The complaint, filed in Washington’s federal court, seeks the forfeiture of 280 virtual currency accounts. It comes months after Justice Department officials accused hackers from North Korea of stealing nearly $250 million worth of virtual currency and charged two Chinese hackers with laundering more than $100 million from the hack.

Acting Assistant Attorney General Brian Rabbitt of the Justice Department’s criminal division said Thursday’s new case “publicly exposes the ongoing connections between North Korea’s cyber-hacking program and a Chinese cryptocurrency money laundering network.”

In the latest complaint, prosecutors laid out what they said were persistent North Korean efforts to attack financial institutions and cryptocurrency exchanges, which are favored for illicit transactions because they are perceived as hard to trace.

In one of the episodes they describe, a hacker gained access to the virtual currency wallets of a U.S.-based company as well as funds held on other platforms, and stole nearly $2.5 million and laundered it through more than 100 accounts.

The case is the latest Justice Department action targeting North Korea over either cyber offenses or sanctions violations. In 2018, federal prosecutors charged a computer programmer working for the North Korean government with cyberattacks that targeted Sony Pictures Entertainment and unleashed the WannaCry ransomware virus that infected computers in 150 countries and crippled parts of the British health care system.

The U.S. Cyber Command is among the federal agencies that participated in the investigation. On Wednesday, it disclosed samples of malicious software that officials said North Korean hackers have been using to target a wide variety of victims.

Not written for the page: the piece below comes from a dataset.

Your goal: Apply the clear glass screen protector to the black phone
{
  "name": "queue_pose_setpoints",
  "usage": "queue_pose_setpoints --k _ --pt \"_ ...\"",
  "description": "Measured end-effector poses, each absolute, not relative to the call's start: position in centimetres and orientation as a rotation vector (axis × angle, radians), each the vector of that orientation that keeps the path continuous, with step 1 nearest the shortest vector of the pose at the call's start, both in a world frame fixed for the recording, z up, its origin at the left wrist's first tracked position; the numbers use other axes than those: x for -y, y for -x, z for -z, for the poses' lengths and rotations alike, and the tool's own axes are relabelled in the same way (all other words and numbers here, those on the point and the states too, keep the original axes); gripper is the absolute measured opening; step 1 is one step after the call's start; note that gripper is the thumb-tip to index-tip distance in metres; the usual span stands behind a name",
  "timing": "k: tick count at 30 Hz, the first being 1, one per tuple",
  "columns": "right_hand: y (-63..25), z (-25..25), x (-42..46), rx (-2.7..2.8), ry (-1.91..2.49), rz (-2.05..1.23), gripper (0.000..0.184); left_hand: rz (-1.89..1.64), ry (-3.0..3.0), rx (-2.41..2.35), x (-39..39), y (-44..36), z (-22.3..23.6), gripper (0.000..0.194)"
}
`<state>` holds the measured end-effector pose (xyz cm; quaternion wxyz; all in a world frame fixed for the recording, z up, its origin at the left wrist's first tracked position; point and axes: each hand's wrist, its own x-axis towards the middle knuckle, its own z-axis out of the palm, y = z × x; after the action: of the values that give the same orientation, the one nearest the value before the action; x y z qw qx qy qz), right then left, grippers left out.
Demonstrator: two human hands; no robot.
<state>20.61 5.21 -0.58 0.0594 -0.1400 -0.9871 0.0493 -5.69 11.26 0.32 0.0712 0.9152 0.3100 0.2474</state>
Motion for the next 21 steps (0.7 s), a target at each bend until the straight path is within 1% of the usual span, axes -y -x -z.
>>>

Assistant Attorney General John Demers, who heads the Justice Department’s national security division, said prosecutors are committed to publicly calling out foreign adversaries for cyber crime.

“Although North Korea is unlikely to stop trying to pillage the international financial sector to fund a failed economic and political regime, actions like those today send a powerful message to the private sector and foreign governments regarding the benefits of working with us to counter this threat,” he said in a statement.